Дама с собачкой (собака страшная)
Шрифт:
Девушка, шедшая навстречу, вдруг будто на подломленных ногах без тени сомнения и брезгливости, присела – и взяла в чистые ладони больного голубя и поцеловала его в кровавые глаза. Отвращение, рвотный рефлекс и ядовитая зависть к её чистому порыву скрутили меня винтом, берцы ускорились и упруго унесли прочь от неё и от него …
Массивные деревянные старинные двери с огромной вертикальной медной ручкой медленно и тяжело нехотя открылись, вывернув,
– Здравствуйте, я к редактору, – вроде как пароль, сказала я.
Не дождавшись отзыва, я, как всегда, свернула налево и задохнулась как от удара в грудь. Я узнавала то, что невозможно было узнать и невозможно не узнать. Этого не могло быть, но я не сомневалась, что я это вижу.
Пачечка чёрных брошюр с пожелтевшей бумагой внутри, как только что выкопанные из могилы мертвецы как ни в чём ни бывало лежали перед зеркалом, там, где несчастные писатели, издавшиеся за свой счёт, оставляют свои книги, которые можно взять любому, пришедшему сюда.
Прошло лет двадцать, нет, сорок, нет, сто лет – словно в сказке «Спящая красавица»: всё сошлось – и чугунные заросли дикого винограда, и слепой голубь, и зеркало. Эти жалкие чёрные брошюры безглазо смотрели на меня – признаю я их или не признаю? Возьму в руки? Как та девушка на улице взяла в руки голубя, больного, с кровавыми слезами из глаз?
Я признала их.
Схватила все девять штук – не знаю, как они оказались там в этот единственно возможный день?
Кто принёс их? Кто оставил у зеркала, словно у портала между этим и тем светом?
Почему я пришла сюда именно сегодня?
Кто послал того голубя, с кровавыми глазами?
Но так должно было случиться.
Я не сомневалась в своём праве – там мои стихи, пополам с его стихами …
Изданные им, когда мы уже были отрезаны друг от друга навсегда.
А ведь он умер … почти десять лет прошло. Под поездом. Сам? Не сам?
Может, это он с того света чёрного голубя с кровавыми глазами послал?
Москва, вывернутая наизнанку, смеялась сумасшедше и ласково.
Прощай …
***
Умерла сумасшедшая осень, прошла сонная зима, ветреная весна, и закончилось лето. За это время те брошюры, посланные им с того света, доконали меня. Я твёрдо решила: пора закрыть гештальт. Не слишком ли? – бегать за Ним двадцать лет, чтобы сказать, как он мне безразличен! Я надела платье, это редко бывает, потому что в джинсах и кроссовках удобнее, платье потянуло за собой туфли на каблуке, я в них выше и стройнее выгляжу, ну раз платье, то пришлось накрасить глаза, естественно и губы, крашусь я только по большим праздникам, сегодня как раз такой, сегодня я, наконец, развяжу все узлы (постараюсь развязать); распустила волосы, они у меня почти до талии, если поглядеть сзади, то пионерка, а спереди – очень решительная дама со страшной как смерть собачкой подмышкой.

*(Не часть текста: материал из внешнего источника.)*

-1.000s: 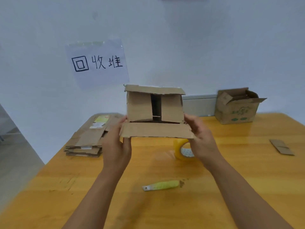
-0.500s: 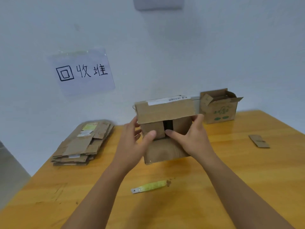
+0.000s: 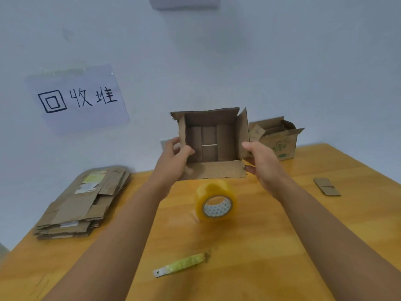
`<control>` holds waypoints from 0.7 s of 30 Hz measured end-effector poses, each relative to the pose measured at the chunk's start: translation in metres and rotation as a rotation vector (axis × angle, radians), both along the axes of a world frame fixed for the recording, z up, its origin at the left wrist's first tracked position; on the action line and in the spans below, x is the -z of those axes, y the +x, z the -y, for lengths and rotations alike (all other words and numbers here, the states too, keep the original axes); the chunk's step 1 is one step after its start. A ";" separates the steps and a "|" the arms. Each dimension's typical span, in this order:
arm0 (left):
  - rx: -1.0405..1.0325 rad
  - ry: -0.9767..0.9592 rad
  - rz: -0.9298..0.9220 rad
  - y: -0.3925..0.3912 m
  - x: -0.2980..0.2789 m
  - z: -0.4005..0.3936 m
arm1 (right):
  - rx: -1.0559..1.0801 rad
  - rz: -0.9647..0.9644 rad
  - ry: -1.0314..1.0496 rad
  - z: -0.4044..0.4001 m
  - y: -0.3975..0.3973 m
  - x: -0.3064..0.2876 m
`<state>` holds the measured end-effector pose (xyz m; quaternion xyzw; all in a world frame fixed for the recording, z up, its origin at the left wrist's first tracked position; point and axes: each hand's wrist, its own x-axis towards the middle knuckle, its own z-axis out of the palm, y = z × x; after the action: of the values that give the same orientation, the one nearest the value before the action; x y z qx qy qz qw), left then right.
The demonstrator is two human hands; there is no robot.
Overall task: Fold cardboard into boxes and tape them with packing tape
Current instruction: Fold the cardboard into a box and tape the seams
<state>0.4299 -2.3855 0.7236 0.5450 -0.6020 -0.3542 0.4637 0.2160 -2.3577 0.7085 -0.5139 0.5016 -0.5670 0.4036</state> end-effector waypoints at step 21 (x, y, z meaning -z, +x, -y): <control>0.341 0.450 -0.341 -0.044 0.098 0.167 | 0.234 -0.017 0.212 0.142 -0.078 0.118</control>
<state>0.3860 -2.5525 0.6261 0.4581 -0.5050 -0.6370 0.3597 0.1384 -2.5001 0.5900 -0.4112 0.6184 -0.5498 0.3823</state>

… вдохнуть в последний раз пыльный воздух захламлённой комнаты, и не в заплёванный лифт с мутным зеркалом, а через ступеньку по пыльной замызганной бетонной лестнице, задержав дыхание, чтобы не отравиться запахом старого подъезда, сбежать вниз и по шершавому асфальту дойти до метро, потому что только там самый лучший сквозняк забвения, в котором чувствуешь полную свободу, где никому ни до кого нет дела, о-о, как это сладко – стереть в отражении стеклянной двери вагона один за другим свои признаки: цвет глаз, линию бровей, изгиб и объём губ, чтобы из тёмного полированного льда, за которым мелькают огни и ползут пыльные змеи кабелей по стенам тоннеля, чтобы из отражения на тебя посмотрела незнакомка … ты кто? Выйти на незнакомой станции, где никогда не была, и брести неузнанной незнамо куда …
… Я сжимала в руке лезвие несуществующего ножа, чтобы боль от пореза отвлекала от нестерпимой боли в сердце, и повторяла как заведённая: «Табиатро ичтиод кунед», почему-то от этого становилось легче. Я брела в сумерках, которые были разлиты не только снаружи, словно тёмная вода, но и внутри меня тоже по самое горло стояла тьма, которая хлынула бы через край, если бы я произнесла хоть звук, поэтому несла себя очень осторожно, будто была древним сосудом из неизвестного курганного захоронения, чьё обожжённое глиняное горло украшено по внешнему краю костяными, белыми и блестящими зёрнышками-бусинами, усаженными сильными руками гончара часто, без промежутков. Во рту – железистый, солоноватый вкус крови, она идёт горлом, горлышком кувшина – не расплескать бы, а в ушах гремит беззвучно-оглушающе чей-то вой: «ТАБИА-А-АТРО ИЧТИО-О-ОД КУНЕ-Е-ЕД». Это за рядами гладких костяшек ревёт, скулит, плачет вспоротый, разодранный зверь, которого я стеснялась выпустить наружу, а держать его внутри было страшно – этак он сожрёт все внутренности (уже сожрал?), и кровавая жижа поступит к скрипящим, сжатым изо всей силы зубам.
Конец ознакомительного фрагмента.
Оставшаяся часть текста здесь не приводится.